Una mención especial merece todavía el problema desde el punto de vista de la buena voluntad.
La verdad es que a menudo el testigo, aunque se sirva bien de la atención y de la memoria tiene
poco deseo de decir la verdad. Ya en la amplia noción del testimonio entran, también, las
narraciones que hacen al juez las partes, y en primer lugar el imputado. Ahora bien, las partes son
frecuentemente solicitadas más por su interés en esconder que en descubrir la verdad. Además,
en torno de los intereses de las partes se forma un círculo en el cual entran también los terceros:
parientes, amigos, compañeros de partido, acreedores, de manera que un testimonio
verdaderamente desinteresado es tan raro como una mosca blanca.

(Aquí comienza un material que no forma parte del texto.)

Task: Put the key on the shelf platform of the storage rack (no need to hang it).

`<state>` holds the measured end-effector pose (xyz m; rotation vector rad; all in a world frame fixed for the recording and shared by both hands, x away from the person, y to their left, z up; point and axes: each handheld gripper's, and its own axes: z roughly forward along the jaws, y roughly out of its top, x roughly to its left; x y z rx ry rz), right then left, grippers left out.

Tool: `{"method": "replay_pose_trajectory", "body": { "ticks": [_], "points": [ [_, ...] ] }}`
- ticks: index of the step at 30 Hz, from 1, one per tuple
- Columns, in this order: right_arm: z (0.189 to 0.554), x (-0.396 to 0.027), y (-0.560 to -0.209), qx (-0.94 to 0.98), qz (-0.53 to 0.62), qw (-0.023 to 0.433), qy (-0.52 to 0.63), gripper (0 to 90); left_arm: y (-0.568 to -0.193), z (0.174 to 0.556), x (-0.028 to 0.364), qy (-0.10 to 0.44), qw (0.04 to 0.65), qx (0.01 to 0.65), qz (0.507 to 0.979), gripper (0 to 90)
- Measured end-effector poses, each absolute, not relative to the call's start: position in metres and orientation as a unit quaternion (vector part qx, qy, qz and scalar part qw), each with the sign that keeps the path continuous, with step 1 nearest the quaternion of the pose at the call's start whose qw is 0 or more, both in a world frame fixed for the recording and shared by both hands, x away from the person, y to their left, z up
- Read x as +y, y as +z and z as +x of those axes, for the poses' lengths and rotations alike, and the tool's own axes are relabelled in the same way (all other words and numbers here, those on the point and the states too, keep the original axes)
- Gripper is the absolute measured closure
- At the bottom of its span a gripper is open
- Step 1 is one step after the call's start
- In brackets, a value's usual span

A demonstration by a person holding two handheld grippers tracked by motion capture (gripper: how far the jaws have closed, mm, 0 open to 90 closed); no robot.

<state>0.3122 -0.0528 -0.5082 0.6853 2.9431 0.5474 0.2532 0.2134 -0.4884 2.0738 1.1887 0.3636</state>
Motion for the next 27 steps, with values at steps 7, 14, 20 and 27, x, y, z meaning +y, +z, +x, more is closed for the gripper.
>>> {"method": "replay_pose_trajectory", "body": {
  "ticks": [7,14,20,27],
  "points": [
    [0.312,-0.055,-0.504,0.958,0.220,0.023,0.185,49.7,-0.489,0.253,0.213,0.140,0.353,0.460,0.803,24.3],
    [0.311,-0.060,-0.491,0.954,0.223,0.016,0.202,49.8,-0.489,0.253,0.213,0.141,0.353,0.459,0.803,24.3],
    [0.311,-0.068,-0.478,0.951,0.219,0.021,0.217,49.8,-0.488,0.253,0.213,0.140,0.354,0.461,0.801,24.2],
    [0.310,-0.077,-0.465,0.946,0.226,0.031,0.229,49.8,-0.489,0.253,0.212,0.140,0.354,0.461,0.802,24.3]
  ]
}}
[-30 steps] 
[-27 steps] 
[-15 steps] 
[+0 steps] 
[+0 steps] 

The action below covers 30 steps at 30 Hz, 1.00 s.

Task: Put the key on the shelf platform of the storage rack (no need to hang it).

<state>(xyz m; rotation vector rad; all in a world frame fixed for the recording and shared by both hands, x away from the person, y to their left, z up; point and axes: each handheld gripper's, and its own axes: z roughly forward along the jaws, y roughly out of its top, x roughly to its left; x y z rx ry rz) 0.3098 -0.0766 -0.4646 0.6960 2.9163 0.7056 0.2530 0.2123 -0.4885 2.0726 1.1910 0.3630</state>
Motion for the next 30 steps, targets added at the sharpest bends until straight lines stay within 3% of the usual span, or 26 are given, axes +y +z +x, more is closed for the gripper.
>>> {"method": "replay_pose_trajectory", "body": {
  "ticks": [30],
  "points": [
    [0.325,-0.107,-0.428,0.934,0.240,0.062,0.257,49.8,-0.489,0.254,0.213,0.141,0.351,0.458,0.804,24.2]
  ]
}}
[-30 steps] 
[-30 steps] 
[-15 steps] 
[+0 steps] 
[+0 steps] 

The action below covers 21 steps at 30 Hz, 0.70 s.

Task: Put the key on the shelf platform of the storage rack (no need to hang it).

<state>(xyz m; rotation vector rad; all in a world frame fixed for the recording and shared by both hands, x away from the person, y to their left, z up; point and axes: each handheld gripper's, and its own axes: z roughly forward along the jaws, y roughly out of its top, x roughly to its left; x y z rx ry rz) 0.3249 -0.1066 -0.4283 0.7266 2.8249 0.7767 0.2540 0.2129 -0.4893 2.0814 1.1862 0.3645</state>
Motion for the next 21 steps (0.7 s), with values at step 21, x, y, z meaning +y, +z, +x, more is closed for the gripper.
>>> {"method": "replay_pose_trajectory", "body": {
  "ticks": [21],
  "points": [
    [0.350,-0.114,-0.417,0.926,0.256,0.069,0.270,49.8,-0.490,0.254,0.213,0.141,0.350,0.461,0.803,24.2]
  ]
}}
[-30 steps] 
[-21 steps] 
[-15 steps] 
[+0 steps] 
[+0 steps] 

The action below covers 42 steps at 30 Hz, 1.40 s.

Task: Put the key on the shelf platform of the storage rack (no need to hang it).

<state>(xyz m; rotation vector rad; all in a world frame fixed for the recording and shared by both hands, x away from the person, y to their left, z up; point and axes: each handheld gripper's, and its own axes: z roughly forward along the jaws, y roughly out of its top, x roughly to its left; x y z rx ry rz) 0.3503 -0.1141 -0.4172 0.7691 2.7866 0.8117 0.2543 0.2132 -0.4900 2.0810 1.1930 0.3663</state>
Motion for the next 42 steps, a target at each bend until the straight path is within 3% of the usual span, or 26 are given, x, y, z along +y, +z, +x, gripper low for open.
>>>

Así se inicia, por desdicha, una lucha entre el juez que quiere hacer decir la verdad al testigo, y
este que no quiere decirla, lo que constituye uno de los más graves peligros del proceso, porque
inevitablemente termina por comprometer la imparcialidad de quien tiene que juzgar. Entonces,
como ocurre desgraciadamente con frecuencia, surge la tentación de forzar al testigo cuando el
juez sospecha que es falso o reticente; una tentación que recuerda el antiguo instituto de la
tortura, al cual naturalmente resisten con menor dificultad aquellos examinadores que están
técnica y moralmente menos preparados que el juez, es decir, los oficiales de la policía judicial.

Se hace valer a este propósito también la instancia a obrar sobre el interrogado con medicinas y
métodos que, relajando la atención, obtendrían de él declaraciones que no por involuntarias,
sean, sin embargo, menos engañosas. Probablemente ningún remedio existe contra los peligros de
la falsedad del testimonio que no sea por un lado, como dijimos, la inteligencia, la paciencia y la
humanidad del juez, y por otro, el mejoramiento de las costumbres sociales, sobre todo
inculcando una idea diferente, algo que persuada a la gente de que la justicia penal no tiende a la
venganza, sino a la redención del reo.

Siempre a propósito del testimonio, no se olvide que con las interrogaciones del juez y las
respuestas del testigo no queda agotada la recepción de la prueba, puesto que, debiéndose
someter más tarde a crítica la narración en el curso ulterior del proceso, las preguntas y las
respuestas deben ser registradas, como suele decirse. A esto se provee desgraciadamente en el
ordenamiento vigente con medios inadecuados y anticuados, a saber, con la escritura del
secretario, quien no es casi nunca ni siquiera un taquígrafo; sin contar que los medios de registro
fonográfico, ya en uso en muchos negocios privados, son todavía desconocidos en el proceso. Esta
otra imperfección compromete mucho más el rendimiento del testimonio, y el éxito de la
instrucción en cuanto la narración del testigo, sobre la cual el juez termina por formar su
convicción, muy a menudo corresponde en medida limitada a la narración real.